» **REQUIREMENT**: In how many lines of the records does the string "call" appear? State only the number.

◆ ◆ ◆ ◆

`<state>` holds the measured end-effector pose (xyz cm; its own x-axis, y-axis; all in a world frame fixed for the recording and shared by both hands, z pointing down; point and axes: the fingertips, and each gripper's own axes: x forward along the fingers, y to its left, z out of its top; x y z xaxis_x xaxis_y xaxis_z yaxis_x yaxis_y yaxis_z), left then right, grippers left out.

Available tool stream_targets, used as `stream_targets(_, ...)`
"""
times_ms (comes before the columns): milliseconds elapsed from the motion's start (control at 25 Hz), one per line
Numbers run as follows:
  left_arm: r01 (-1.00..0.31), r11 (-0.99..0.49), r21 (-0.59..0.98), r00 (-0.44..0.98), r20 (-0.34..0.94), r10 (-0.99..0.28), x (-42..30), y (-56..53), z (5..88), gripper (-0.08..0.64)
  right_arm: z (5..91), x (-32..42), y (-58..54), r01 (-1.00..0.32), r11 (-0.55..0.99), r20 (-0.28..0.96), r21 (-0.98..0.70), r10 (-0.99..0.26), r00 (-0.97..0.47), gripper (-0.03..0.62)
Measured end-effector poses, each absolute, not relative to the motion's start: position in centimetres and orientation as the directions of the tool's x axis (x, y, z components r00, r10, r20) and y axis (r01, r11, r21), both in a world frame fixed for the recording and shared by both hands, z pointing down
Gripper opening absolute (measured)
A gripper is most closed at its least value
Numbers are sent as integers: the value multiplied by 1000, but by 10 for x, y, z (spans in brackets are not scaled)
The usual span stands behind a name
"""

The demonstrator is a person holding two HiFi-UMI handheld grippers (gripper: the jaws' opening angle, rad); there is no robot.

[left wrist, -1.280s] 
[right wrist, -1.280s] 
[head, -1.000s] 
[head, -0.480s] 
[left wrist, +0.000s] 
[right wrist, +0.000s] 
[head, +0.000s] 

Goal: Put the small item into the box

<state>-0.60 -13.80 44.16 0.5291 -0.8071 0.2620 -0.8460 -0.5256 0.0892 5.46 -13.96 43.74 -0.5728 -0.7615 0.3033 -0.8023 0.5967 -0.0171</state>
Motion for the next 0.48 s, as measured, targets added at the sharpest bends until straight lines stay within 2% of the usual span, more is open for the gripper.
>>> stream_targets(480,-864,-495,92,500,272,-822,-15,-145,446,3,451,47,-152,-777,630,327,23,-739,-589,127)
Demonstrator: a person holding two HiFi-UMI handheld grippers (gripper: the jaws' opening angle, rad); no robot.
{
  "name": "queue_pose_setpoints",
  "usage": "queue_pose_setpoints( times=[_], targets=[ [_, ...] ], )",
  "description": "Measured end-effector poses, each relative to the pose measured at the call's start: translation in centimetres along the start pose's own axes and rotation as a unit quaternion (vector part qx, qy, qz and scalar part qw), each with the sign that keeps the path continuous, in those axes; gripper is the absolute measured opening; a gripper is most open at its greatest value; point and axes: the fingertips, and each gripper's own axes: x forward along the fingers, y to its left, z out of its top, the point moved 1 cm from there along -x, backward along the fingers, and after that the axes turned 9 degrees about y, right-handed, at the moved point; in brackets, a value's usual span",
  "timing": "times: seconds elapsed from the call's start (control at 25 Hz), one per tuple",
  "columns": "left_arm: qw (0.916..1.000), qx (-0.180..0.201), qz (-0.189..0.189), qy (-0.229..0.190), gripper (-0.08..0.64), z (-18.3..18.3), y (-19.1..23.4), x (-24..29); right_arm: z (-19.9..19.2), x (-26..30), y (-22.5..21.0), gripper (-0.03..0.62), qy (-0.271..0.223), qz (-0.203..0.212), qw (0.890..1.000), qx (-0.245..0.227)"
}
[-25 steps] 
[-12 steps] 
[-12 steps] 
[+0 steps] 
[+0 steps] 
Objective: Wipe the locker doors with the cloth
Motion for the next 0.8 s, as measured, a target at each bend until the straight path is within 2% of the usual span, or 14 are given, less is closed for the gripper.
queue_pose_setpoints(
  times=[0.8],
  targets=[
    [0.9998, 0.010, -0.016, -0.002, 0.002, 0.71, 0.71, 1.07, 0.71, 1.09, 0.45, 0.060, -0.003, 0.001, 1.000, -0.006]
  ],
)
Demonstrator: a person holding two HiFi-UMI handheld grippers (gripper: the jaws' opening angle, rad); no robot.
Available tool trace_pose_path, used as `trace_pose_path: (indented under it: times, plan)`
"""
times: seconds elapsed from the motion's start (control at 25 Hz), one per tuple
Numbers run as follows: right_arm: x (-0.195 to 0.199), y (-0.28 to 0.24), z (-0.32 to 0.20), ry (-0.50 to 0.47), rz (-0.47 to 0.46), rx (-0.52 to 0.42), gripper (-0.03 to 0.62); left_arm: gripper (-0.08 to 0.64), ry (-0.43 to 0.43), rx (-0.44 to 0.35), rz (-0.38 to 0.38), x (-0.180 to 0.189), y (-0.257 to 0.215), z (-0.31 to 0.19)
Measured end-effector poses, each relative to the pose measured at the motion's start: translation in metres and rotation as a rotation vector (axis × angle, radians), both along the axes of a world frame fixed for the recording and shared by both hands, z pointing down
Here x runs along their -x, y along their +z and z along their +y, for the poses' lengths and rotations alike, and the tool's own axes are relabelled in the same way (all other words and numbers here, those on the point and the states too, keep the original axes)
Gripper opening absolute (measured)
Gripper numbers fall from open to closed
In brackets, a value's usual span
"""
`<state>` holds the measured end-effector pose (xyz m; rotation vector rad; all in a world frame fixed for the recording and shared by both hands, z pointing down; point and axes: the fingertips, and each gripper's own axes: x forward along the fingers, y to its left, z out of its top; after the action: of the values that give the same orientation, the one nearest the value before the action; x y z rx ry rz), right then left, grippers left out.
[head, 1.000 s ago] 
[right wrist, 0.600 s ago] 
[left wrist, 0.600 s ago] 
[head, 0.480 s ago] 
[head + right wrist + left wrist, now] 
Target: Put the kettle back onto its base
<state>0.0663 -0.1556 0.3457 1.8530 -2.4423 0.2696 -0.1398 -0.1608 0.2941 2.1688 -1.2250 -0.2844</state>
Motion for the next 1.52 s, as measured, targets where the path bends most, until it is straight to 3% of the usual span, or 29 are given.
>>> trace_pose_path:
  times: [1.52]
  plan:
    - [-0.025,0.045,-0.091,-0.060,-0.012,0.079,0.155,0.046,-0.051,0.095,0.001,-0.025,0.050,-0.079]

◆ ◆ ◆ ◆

» **RESPONSE TO THE EXERCISE**: 2